◆ PROBLEM DETAILS
A line belongs in the answer only if it contains the word "black"; copy every such line from the listing below.

◆ LISTED RECORDS
═══
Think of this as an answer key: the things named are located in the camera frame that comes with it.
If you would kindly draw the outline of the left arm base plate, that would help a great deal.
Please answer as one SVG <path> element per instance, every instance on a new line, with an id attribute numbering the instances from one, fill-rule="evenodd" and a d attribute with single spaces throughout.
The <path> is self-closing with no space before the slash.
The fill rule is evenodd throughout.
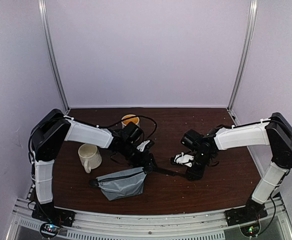
<path id="1" fill-rule="evenodd" d="M 52 212 L 44 211 L 40 205 L 35 205 L 31 217 L 42 221 L 39 233 L 45 239 L 56 237 L 63 227 L 72 227 L 75 212 L 59 208 L 53 208 Z"/>

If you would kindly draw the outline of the grey zippered pouch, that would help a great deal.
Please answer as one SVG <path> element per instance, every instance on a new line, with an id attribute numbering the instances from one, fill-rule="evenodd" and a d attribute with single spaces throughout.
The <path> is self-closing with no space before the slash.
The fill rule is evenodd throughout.
<path id="1" fill-rule="evenodd" d="M 92 188 L 100 188 L 109 200 L 118 200 L 143 194 L 144 181 L 152 171 L 148 167 L 136 167 L 99 176 L 89 181 Z"/>

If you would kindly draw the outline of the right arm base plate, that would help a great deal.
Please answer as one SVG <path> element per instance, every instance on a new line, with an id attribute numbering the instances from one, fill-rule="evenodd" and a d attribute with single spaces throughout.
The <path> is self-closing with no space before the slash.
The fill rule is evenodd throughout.
<path id="1" fill-rule="evenodd" d="M 268 216 L 265 209 L 256 212 L 245 207 L 232 208 L 225 211 L 227 225 L 238 226 L 243 236 L 256 238 L 261 232 L 260 220 Z"/>

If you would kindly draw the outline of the black hair comb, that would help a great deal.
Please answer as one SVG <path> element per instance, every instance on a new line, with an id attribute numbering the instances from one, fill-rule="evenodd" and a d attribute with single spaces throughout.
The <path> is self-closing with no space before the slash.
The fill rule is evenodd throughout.
<path id="1" fill-rule="evenodd" d="M 179 173 L 179 172 L 172 171 L 172 170 L 165 169 L 165 168 L 161 168 L 161 167 L 153 167 L 152 171 L 156 172 L 156 173 L 159 173 L 159 174 L 164 174 L 164 175 L 173 176 L 173 177 L 175 177 L 175 176 L 180 176 L 180 177 L 183 177 L 183 178 L 186 177 L 186 175 L 183 174 L 183 173 Z"/>

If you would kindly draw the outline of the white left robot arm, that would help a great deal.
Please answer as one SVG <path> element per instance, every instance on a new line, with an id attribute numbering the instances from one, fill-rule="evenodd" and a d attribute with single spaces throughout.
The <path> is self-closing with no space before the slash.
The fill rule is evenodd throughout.
<path id="1" fill-rule="evenodd" d="M 36 197 L 39 204 L 53 203 L 53 165 L 64 142 L 95 145 L 121 154 L 133 167 L 154 169 L 157 165 L 150 139 L 140 145 L 136 140 L 143 131 L 134 123 L 122 129 L 111 129 L 76 121 L 59 109 L 51 110 L 31 131 L 28 155 L 32 164 Z"/>

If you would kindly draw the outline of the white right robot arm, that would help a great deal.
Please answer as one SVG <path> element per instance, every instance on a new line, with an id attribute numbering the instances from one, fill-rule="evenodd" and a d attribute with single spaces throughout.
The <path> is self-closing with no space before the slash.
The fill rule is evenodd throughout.
<path id="1" fill-rule="evenodd" d="M 218 152 L 247 147 L 262 178 L 248 198 L 245 210 L 259 212 L 292 168 L 292 126 L 280 112 L 243 125 L 219 125 L 207 134 L 191 129 L 181 139 L 190 150 L 171 159 L 186 166 L 186 178 L 199 180 Z"/>

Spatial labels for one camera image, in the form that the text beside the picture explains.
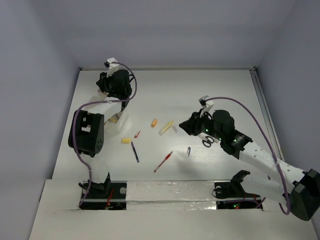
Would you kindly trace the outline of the black handled scissors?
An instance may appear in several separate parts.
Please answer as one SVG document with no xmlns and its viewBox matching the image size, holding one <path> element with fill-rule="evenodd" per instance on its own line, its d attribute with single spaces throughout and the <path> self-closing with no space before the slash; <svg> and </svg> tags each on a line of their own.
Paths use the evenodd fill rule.
<svg viewBox="0 0 320 240">
<path fill-rule="evenodd" d="M 209 135 L 199 134 L 198 137 L 206 148 L 210 148 L 215 143 L 215 139 Z"/>
</svg>

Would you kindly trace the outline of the beige masking tape roll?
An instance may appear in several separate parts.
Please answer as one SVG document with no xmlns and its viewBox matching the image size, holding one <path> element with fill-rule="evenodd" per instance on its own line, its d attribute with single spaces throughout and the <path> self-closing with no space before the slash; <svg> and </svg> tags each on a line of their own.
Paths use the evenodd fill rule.
<svg viewBox="0 0 320 240">
<path fill-rule="evenodd" d="M 111 123 L 116 124 L 119 120 L 116 119 L 116 118 L 111 117 L 111 118 L 109 119 L 109 121 L 110 121 Z"/>
</svg>

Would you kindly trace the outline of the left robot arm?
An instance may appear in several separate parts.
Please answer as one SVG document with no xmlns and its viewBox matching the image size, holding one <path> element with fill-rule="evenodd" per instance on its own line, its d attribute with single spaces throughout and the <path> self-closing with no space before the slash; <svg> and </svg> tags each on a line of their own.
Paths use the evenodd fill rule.
<svg viewBox="0 0 320 240">
<path fill-rule="evenodd" d="M 82 155 L 94 158 L 101 152 L 105 138 L 105 122 L 122 114 L 135 92 L 131 81 L 135 77 L 125 69 L 113 73 L 102 72 L 96 82 L 102 94 L 111 99 L 88 102 L 77 109 L 71 121 L 68 146 L 72 148 L 80 162 L 88 169 L 88 181 L 92 181 L 92 167 Z"/>
</svg>

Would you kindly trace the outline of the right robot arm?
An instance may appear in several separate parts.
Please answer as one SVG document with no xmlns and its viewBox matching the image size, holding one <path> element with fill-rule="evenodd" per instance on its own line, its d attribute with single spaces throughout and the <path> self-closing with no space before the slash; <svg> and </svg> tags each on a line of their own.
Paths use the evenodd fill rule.
<svg viewBox="0 0 320 240">
<path fill-rule="evenodd" d="M 309 221 L 320 207 L 320 174 L 296 168 L 273 157 L 253 140 L 236 130 L 235 120 L 226 110 L 193 112 L 179 127 L 190 136 L 202 133 L 220 142 L 225 153 L 243 161 L 270 177 L 264 188 L 280 204 L 303 221 Z"/>
</svg>

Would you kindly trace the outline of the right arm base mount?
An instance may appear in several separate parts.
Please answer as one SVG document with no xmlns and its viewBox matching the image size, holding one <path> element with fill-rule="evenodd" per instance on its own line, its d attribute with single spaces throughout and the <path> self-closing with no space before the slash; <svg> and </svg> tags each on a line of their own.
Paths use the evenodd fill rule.
<svg viewBox="0 0 320 240">
<path fill-rule="evenodd" d="M 241 185 L 247 175 L 250 175 L 249 171 L 241 170 L 229 181 L 214 183 L 211 194 L 217 199 L 217 210 L 263 209 L 261 197 L 245 192 Z"/>
</svg>

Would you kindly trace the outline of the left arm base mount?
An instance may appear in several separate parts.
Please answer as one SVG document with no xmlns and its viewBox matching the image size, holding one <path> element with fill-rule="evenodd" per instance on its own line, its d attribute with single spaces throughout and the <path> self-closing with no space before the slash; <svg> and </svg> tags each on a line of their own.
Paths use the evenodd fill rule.
<svg viewBox="0 0 320 240">
<path fill-rule="evenodd" d="M 108 173 L 104 182 L 92 182 L 85 197 L 89 181 L 78 184 L 82 194 L 79 208 L 81 210 L 126 210 L 127 209 L 127 182 L 112 181 Z"/>
</svg>

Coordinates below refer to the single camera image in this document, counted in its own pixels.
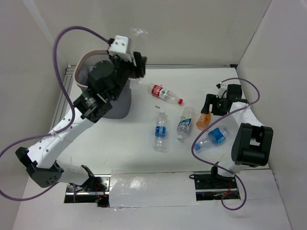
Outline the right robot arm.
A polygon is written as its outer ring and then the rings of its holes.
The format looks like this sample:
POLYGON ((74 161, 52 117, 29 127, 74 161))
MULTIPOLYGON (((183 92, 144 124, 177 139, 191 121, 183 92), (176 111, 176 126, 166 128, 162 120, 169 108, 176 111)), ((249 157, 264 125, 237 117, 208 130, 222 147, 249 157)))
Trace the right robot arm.
POLYGON ((239 84, 218 84, 219 92, 206 96, 203 114, 217 116, 230 114, 238 125, 231 156, 217 162, 215 173, 209 177, 211 186, 221 187, 226 177, 232 177, 242 170, 265 166, 268 163, 273 129, 264 126, 253 114, 249 102, 242 97, 243 91, 239 84))

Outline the small clear bottle white cap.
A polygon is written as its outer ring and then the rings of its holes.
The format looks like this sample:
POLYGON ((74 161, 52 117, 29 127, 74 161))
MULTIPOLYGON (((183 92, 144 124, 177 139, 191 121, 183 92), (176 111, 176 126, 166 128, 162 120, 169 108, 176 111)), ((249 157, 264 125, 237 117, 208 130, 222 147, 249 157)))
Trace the small clear bottle white cap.
POLYGON ((133 37, 135 38, 147 38, 148 36, 148 32, 144 29, 141 29, 141 28, 131 28, 131 34, 133 37))

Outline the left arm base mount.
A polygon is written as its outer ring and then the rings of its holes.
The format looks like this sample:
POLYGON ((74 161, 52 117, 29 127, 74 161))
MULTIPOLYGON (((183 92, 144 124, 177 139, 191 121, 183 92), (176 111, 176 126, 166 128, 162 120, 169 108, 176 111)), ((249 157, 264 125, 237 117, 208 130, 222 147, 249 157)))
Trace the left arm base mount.
POLYGON ((110 174, 96 174, 89 188, 68 183, 65 204, 96 204, 97 207, 109 207, 110 174))

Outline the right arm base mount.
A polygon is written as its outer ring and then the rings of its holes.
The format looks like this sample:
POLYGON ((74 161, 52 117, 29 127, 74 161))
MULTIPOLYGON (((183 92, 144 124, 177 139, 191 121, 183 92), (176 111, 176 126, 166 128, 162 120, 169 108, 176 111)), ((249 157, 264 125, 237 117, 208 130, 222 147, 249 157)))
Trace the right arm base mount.
POLYGON ((239 199, 240 194, 234 177, 226 177, 218 179, 209 173, 191 174, 189 179, 194 181, 195 193, 197 201, 221 200, 222 196, 226 195, 225 199, 239 199))

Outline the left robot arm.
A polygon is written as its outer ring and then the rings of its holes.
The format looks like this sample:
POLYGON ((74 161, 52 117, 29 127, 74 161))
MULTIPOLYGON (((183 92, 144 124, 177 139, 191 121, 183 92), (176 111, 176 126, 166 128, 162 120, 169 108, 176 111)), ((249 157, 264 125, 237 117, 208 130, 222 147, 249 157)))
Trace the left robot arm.
POLYGON ((30 178, 42 188, 63 182, 90 191, 96 182, 92 171, 85 165, 69 165, 57 158, 100 119, 123 119, 130 111, 130 80, 144 77, 147 58, 139 52, 133 53, 132 61, 119 55, 102 56, 88 71, 87 88, 48 136, 15 152, 30 178))

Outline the orange juice bottle gold cap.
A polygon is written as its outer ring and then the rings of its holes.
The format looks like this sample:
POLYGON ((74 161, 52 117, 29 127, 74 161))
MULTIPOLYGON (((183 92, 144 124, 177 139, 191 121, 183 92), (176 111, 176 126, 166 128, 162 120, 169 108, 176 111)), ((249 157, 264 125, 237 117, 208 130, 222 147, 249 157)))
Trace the orange juice bottle gold cap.
POLYGON ((196 122, 196 127, 199 130, 204 130, 208 127, 209 123, 211 121, 211 112, 208 114, 201 114, 198 121, 196 122))

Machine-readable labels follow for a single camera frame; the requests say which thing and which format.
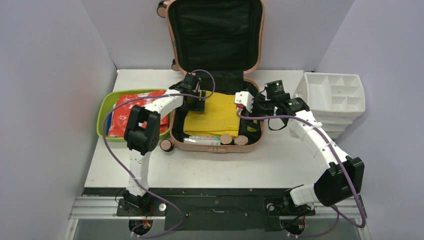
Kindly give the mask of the yellow box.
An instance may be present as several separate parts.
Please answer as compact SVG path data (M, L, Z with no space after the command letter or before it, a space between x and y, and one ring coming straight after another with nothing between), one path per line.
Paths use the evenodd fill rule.
M190 136L221 136L239 134L235 96L214 92L205 100L203 112L189 111L183 122L183 133Z

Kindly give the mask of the pink hard-shell suitcase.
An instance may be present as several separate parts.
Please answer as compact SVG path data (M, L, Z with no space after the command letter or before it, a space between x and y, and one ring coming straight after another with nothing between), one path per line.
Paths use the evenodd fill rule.
M202 89L234 95L256 94L246 74L261 60L265 6L261 0L162 0L157 14L171 37L172 69L198 70Z

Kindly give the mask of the white plastic drawer organizer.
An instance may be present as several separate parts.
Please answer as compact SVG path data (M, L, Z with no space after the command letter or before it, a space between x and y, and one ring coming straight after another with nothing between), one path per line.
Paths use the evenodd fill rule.
M365 91L357 74L305 72L292 97L306 102L333 140L366 110Z

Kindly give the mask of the red snack bag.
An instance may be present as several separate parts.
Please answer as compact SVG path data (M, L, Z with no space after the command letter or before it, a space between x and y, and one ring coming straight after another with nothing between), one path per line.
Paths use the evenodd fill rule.
M165 89L136 89L114 92L112 94L112 98L115 98L115 100L108 104L109 109L106 111L106 113L110 109L116 107L116 105L120 105L124 102L147 96L161 96L165 92ZM123 140L131 108L134 105L142 107L152 103L154 100L156 100L156 98L140 99L131 103L127 103L113 111L111 125L107 137L112 139L121 138L121 140Z

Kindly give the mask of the green plastic tray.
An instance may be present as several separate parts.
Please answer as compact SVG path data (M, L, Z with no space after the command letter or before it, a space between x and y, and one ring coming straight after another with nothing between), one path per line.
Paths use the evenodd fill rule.
M130 90L147 90L147 89L130 89ZM161 90L161 89L160 88L150 88L149 90ZM110 110L113 109L113 108L110 109L106 113L106 111L109 109L109 103L111 103L112 101L115 100L115 97L112 98L112 94L116 93L116 92L118 92L118 93L123 92L123 91L114 91L114 92L108 94L103 99L103 102L101 104L101 107L100 107L100 110L99 110L99 113L98 113L98 117L97 117L97 134L98 134L99 137L102 137L102 135L103 135L103 129L104 129L103 123L104 123L104 121L107 122L107 118L108 118L107 114ZM121 140L121 138L108 138L107 134L106 134L106 139L108 141L111 141L111 142L123 142L124 141L124 138L123 138L123 140Z

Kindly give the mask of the blue towel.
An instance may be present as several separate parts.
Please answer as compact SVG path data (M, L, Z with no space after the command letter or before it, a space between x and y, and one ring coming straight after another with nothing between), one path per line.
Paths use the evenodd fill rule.
M106 134L107 134L107 135L109 134L109 130L110 130L110 127L111 127L112 117L113 117L113 113L111 113L111 114L107 117L106 127L105 127L105 132L106 132Z

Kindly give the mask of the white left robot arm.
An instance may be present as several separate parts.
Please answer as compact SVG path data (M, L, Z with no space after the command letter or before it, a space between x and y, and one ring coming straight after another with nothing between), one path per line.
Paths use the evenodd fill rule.
M148 172L152 151L160 138L161 119L173 110L204 104L206 92L200 90L201 78L193 73L180 81L152 102L143 106L134 105L129 113L124 131L124 140L130 151L129 181L123 194L125 202L136 215L150 210Z

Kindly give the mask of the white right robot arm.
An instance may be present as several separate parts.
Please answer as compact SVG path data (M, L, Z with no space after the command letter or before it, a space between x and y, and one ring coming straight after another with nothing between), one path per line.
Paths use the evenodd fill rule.
M248 115L261 119L280 118L309 150L322 171L316 182L291 190L290 195L282 199L283 209L294 214L305 204L320 203L330 207L351 197L361 208L363 161L338 147L307 103L300 97L291 98L281 80L268 82L264 90L265 94L258 92L248 98Z

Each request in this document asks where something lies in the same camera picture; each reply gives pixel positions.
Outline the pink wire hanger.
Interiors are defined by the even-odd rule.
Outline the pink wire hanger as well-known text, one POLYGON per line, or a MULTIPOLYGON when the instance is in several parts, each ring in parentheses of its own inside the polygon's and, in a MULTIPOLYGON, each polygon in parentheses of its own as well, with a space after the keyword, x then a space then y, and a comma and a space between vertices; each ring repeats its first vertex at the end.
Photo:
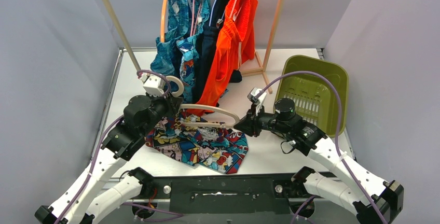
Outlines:
POLYGON ((234 0, 233 6, 232 6, 232 11, 229 14, 229 17, 233 22, 236 22, 237 17, 242 9, 242 6, 238 6, 238 3, 240 3, 239 0, 234 0))

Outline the comic print shorts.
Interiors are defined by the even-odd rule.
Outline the comic print shorts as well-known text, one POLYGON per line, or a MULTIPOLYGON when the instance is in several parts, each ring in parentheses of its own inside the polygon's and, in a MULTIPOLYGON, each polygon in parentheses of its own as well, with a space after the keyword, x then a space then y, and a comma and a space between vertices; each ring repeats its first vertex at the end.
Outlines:
POLYGON ((222 174, 238 172, 249 150, 244 133, 217 127, 188 127, 184 122, 206 120, 186 111, 163 118, 145 136, 145 145, 190 166, 202 165, 222 174))

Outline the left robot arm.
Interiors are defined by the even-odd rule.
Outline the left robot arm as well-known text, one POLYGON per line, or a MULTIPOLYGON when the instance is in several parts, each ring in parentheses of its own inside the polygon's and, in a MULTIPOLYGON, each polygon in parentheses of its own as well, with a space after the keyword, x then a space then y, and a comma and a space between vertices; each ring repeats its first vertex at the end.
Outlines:
POLYGON ((40 223, 99 223, 125 201, 148 196, 153 177, 140 167, 131 169, 118 184, 102 192, 111 177, 145 145, 145 136, 165 117, 175 116, 182 97, 132 97, 103 133, 97 150, 81 175, 52 204, 35 212, 40 223))

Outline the orange shorts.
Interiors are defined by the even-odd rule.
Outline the orange shorts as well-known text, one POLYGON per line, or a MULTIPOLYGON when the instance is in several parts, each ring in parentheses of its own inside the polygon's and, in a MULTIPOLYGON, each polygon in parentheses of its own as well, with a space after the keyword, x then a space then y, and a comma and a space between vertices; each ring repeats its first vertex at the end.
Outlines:
POLYGON ((213 64, 211 66, 205 89, 198 103, 216 106, 232 82, 232 76, 241 65, 254 59, 255 33, 254 19, 258 0, 239 0, 242 9, 233 22, 229 14, 234 0, 230 0, 225 9, 223 27, 219 32, 213 64))

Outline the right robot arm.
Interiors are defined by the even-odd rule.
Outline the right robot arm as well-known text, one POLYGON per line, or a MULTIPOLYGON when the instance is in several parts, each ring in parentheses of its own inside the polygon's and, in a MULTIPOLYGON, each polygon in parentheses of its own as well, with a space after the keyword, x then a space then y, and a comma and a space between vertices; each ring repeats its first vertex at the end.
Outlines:
POLYGON ((234 129, 254 137, 270 131, 338 178, 334 181, 304 166, 292 177, 292 190, 300 197, 327 199, 351 212, 359 223, 392 223, 403 209, 400 183, 374 175, 343 153, 321 129, 296 113, 292 99, 276 101, 273 114, 252 104, 234 129))

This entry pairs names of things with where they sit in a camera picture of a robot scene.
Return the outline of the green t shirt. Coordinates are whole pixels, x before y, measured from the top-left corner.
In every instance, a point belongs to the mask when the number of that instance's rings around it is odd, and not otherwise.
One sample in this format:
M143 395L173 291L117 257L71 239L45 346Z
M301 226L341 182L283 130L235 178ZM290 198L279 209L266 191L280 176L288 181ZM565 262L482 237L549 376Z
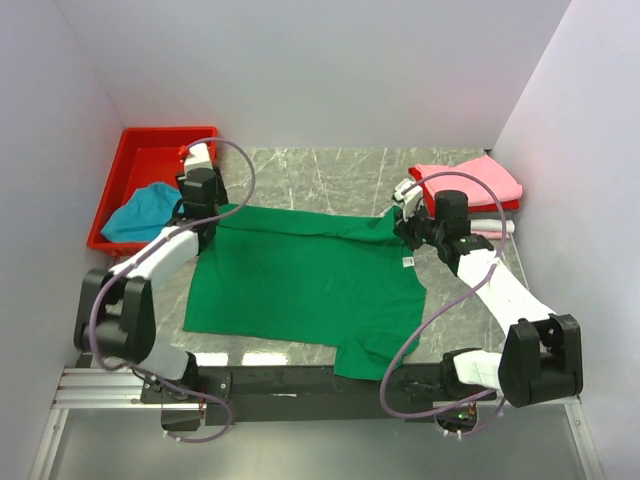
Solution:
M322 344L337 375L382 379L427 295L393 232L399 214L241 209L199 255L185 330Z

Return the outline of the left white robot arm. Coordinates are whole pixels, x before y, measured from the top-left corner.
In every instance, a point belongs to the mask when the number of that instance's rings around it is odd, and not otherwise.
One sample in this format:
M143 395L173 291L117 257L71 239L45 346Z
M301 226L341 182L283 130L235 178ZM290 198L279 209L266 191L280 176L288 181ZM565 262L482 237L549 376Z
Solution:
M199 392L195 355L157 338L153 288L211 244L216 222L194 221L217 216L228 197L220 169L199 167L176 176L180 198L161 233L138 254L110 270L92 269L83 279L74 346L91 351L90 319L103 358L133 364L164 378L164 389L186 402Z

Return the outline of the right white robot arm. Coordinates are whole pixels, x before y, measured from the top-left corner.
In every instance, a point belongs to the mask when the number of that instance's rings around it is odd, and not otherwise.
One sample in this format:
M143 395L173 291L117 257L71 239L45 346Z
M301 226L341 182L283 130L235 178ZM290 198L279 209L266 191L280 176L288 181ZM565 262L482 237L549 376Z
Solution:
M430 245L454 276L479 297L506 336L501 352L473 348L444 354L439 387L460 399L473 386L499 391L514 407L579 395L584 386L581 329L537 300L502 262L497 249L471 230L468 197L445 190L428 211L420 187L394 189L394 232L415 250Z

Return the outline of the folded red t shirt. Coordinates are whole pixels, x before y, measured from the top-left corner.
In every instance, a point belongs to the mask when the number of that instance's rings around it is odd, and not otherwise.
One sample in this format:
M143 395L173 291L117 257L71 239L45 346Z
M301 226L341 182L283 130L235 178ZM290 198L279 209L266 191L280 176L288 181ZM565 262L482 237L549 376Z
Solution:
M464 170L435 165L416 165L408 169L410 177L415 181L443 172L451 172L451 175L439 176L427 180L421 185L427 209L431 214L436 212L435 195L440 191L448 190L456 190L466 194L469 212L498 211L494 198L484 187L473 180L460 176L460 173L465 172ZM499 200L504 211L519 208L523 188L509 173L484 173L478 170L466 171L465 173L484 183Z

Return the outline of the folded white t shirt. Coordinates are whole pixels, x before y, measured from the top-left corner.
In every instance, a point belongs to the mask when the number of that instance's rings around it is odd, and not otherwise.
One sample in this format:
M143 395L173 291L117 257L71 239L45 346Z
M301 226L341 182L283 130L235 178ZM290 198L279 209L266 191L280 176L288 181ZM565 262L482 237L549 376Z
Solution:
M480 232L501 232L503 229L508 234L515 232L515 224L512 220L502 222L500 219L473 219L471 230Z

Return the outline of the blue t shirt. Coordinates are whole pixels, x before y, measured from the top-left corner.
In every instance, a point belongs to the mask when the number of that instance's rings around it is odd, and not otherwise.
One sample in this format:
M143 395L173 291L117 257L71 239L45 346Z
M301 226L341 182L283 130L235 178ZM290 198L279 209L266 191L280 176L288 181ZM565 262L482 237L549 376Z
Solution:
M150 242L171 219L180 199L179 190L164 182L137 188L131 198L109 217L101 234L112 243Z

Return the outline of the red plastic bin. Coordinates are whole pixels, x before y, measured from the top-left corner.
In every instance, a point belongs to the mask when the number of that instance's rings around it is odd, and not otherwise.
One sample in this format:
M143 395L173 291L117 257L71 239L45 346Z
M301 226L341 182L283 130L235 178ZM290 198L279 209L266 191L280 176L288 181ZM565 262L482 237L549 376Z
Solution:
M89 231L87 246L109 256L136 254L145 243L111 242L101 233L112 214L139 189L154 182L177 185L181 149L191 142L218 134L214 126L132 127L122 132L100 203Z

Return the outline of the folded light pink t shirt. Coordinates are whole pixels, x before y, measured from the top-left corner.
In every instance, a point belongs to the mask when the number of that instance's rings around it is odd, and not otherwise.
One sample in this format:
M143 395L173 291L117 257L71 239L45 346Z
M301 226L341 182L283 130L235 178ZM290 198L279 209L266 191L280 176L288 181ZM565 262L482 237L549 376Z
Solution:
M502 235L502 233L500 231L498 232L494 232L494 231L473 231L473 234L475 235L481 235L485 238L487 238L488 240L500 240L502 237L509 239L511 237L511 234L509 232L507 232L505 235Z

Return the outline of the folded grey t shirt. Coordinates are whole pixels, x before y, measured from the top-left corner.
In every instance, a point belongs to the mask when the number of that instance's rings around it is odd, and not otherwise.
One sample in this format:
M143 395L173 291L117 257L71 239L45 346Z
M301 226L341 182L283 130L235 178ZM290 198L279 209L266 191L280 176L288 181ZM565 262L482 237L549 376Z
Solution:
M504 211L504 217L506 221L513 220L514 213L512 211ZM470 212L469 219L471 221L501 221L501 215L498 211L486 211L486 212Z

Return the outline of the black base beam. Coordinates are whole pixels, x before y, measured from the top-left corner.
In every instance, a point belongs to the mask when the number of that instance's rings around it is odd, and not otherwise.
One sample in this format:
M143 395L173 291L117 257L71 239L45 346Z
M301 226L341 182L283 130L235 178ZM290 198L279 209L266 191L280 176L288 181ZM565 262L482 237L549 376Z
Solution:
M368 420L388 416L380 383L334 374L331 366L201 366L196 390L224 400L236 422ZM407 413L430 410L481 392L446 380L437 363L396 369L385 389L389 407Z

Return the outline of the aluminium frame rail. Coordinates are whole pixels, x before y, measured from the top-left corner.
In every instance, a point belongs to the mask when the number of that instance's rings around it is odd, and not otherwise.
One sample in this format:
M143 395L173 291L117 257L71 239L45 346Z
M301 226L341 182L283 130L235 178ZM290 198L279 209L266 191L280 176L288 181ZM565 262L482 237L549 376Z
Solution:
M205 366L320 365L334 350L180 331L195 260L162 285L160 333L197 347ZM502 346L504 335L479 300L423 334L409 361L436 360L462 346ZM494 422L460 440L431 423L397 419L237 424L199 445L163 437L160 413L142 405L129 371L63 371L31 479L605 479L581 399L527 409L505 406Z
═══
◆ EXPECTED ANSWER
If you would kindly draw the outline of the black hair comb, that would help a great deal.
Would you kindly trace the outline of the black handled scissors?
Return the outline of the black base beam. Coordinates are whole pixels, x before y, measured from the top-left corner.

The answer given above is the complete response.